*What to do:* Beneath this instruction is a listing; print exactly the lines in it starting at the line that contains "tomato sauce can: [256, 17] stays" and going through the line that contains "A before-and-after pair".

*Records to use:*

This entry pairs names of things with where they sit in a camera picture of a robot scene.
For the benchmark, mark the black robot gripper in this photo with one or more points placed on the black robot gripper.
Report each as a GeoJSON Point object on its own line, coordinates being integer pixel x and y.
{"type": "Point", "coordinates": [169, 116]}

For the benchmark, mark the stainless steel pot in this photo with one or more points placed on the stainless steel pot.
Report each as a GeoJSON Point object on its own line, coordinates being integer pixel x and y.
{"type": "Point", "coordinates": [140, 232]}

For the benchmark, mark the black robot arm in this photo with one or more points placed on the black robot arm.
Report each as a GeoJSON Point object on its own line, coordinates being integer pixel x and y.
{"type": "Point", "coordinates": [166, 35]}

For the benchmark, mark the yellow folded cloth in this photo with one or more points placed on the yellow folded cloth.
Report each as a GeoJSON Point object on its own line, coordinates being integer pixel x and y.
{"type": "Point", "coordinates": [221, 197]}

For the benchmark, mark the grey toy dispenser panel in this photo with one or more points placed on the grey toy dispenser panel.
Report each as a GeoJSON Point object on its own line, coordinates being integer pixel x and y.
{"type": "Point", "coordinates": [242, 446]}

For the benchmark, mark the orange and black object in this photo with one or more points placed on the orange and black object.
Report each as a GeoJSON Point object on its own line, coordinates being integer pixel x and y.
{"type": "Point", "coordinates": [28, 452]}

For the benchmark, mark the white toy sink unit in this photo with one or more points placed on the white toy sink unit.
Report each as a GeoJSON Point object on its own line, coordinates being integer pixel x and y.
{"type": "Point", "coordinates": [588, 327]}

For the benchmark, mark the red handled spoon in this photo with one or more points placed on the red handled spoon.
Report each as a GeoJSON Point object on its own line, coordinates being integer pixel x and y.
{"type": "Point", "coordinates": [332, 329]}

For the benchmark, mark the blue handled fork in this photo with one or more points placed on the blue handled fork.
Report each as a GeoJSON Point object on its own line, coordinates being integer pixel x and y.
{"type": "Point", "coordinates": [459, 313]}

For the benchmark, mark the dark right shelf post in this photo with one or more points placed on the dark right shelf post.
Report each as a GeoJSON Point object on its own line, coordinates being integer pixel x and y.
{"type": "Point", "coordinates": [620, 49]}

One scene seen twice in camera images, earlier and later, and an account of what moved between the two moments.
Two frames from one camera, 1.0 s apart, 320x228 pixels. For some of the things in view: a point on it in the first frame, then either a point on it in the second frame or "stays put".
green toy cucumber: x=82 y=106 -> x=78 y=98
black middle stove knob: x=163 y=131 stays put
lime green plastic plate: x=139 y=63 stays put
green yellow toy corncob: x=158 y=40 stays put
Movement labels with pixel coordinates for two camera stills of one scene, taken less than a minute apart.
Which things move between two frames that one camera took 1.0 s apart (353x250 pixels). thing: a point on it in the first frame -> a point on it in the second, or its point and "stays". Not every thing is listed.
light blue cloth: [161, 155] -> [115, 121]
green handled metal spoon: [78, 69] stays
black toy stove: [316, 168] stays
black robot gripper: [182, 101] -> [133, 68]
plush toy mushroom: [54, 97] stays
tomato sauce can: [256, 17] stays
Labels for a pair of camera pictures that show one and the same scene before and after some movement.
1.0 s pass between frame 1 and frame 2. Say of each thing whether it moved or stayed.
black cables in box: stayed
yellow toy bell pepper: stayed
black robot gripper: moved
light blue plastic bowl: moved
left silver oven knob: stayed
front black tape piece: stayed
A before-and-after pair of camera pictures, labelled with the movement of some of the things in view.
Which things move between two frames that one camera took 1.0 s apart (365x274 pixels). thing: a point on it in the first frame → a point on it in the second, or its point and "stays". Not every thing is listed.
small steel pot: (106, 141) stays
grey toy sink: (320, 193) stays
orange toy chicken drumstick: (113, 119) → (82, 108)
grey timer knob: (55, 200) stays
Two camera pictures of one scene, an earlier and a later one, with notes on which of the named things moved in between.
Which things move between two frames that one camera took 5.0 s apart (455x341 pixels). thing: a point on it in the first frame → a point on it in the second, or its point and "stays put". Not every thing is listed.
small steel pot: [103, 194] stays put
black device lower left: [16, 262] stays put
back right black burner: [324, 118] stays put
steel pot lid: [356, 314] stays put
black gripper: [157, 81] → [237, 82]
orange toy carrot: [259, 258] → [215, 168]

*Solution to this problem:*
tomato sauce can: [256, 17] stays
Labels for a pair of camera pictures that show one and the same scene before and after some movement.
1.0 s pass between frame 1 and frame 2. Say of each thing whether it moved or stayed.
black cables in box: stayed
yellow toy bell pepper: stayed
black robot gripper: moved
light blue plastic bowl: moved
left silver oven knob: stayed
front black tape piece: stayed
A before-and-after pair of camera pictures, labelled with the movement of some of the things in view.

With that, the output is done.